No event precipitated my request; rather, about 4 years post-treatment, I decided to research the possible effects of the radiotherapy on adjacent tissues. The carotid artery & the thyroid were two areas showing potential negative consequences from the treatment. Being a proactive type, I asked my GP for an ultrasound.

DSD
Thanks for the details, and no worries! I just wanted to verify that you hadn't had some sort of central neurological event that precipitated the ultrasound study.

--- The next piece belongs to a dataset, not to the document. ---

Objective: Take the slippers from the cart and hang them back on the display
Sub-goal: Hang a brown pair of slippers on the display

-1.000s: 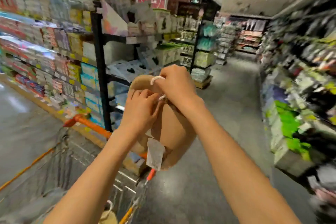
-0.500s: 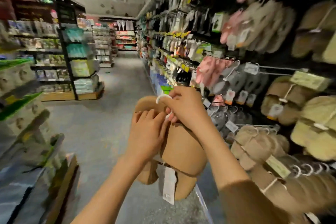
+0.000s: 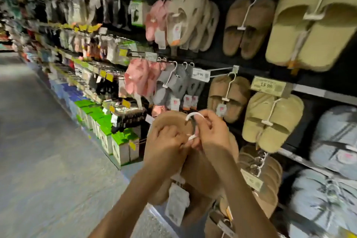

As you probably know, the carotid arteries are sort of nestled in the notch in the neck between the trachea and the sternocleidomastoid muscles. Of course the neck seal does just that, it seals, but the tightness is going to vary based on the anatomy of the neck. If it's so tight that it's exerting direct pressure on your carotid arteries, you're going to feel like it's choking you and your face will turn interesting colors.

There is individual variation in plaque stability, so you may want to frame the conversation with your interventional cardiologist around how sensitive your individual plaque would be to the mild pressure that your neck seal would exert. And, if you're considering a stent procedure, ask the same question about the stent.

Best regards,
DDM
 
Thanks for the details, and no worries! I just wanted to verify that you hadn't had some sort of central neurological event that precipitated the ultrasound study.

As you probably know, the carotid arteries are sort of nestled in the notch in the neck between the trachea and the sternocleidomastoid muscles. Of course the neck seal does just that, it seals, but the tightness is going to vary based on the anatomy of the neck. If it's so tight that it's exerting direct pressure on your carotid arteries, you're going to feel like it's choking you and your face will turn interesting colors.

There is individual variation in plaque stability, so you may want to frame the conversation with your interventional cardiologist around how sensitive your individual plaque would be to the mild pressure that your neck seal would exert. And, if you're considering a stent procedure, ask the same question about the stent.

Best regards,
DDM
Good advice - I shall take it. Much appreciated!